### What you will do
Go through the entries below and work out how many lines include "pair"; give only that number.

### Data in this exercise
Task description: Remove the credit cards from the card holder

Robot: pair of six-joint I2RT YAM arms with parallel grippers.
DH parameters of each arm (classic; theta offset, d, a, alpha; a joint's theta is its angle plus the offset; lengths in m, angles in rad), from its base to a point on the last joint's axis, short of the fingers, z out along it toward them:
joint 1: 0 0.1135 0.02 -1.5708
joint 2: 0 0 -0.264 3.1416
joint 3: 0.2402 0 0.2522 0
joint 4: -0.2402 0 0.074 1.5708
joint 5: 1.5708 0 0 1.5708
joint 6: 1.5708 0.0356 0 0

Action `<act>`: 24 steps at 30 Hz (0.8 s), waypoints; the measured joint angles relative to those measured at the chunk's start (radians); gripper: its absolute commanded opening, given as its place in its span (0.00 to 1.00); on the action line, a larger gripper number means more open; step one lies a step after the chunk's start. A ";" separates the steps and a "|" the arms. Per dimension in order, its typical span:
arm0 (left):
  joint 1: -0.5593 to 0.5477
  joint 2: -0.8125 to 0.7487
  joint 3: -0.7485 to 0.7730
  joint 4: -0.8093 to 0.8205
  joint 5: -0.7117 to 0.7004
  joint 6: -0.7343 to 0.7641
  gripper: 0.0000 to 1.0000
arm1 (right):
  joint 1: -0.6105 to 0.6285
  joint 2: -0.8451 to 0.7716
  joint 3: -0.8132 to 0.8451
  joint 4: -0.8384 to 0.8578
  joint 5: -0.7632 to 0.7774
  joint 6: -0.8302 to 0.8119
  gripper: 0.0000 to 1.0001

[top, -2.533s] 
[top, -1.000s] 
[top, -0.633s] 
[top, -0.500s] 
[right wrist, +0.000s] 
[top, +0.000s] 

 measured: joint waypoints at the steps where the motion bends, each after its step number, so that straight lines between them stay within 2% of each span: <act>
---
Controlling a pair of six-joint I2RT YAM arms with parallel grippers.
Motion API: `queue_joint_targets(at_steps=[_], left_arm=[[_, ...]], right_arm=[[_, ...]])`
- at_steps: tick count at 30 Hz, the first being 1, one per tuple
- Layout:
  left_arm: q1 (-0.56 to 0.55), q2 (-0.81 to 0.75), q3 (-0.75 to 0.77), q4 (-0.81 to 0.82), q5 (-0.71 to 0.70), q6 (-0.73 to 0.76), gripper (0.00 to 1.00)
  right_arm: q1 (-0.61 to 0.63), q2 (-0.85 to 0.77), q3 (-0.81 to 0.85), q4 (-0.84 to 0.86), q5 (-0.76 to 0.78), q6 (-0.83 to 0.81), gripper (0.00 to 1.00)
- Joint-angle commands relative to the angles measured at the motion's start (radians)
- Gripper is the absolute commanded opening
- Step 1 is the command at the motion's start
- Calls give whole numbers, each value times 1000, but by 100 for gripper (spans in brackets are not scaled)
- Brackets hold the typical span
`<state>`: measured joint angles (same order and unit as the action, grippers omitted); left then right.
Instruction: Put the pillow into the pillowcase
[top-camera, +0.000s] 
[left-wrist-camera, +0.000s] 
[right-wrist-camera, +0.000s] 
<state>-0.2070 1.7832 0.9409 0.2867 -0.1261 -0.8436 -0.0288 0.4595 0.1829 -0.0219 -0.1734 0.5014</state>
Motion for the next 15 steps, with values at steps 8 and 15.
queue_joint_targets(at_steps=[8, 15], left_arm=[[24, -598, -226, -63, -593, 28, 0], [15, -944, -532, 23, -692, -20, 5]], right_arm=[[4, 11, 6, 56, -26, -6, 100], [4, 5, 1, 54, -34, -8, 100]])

### Answer to the problem
2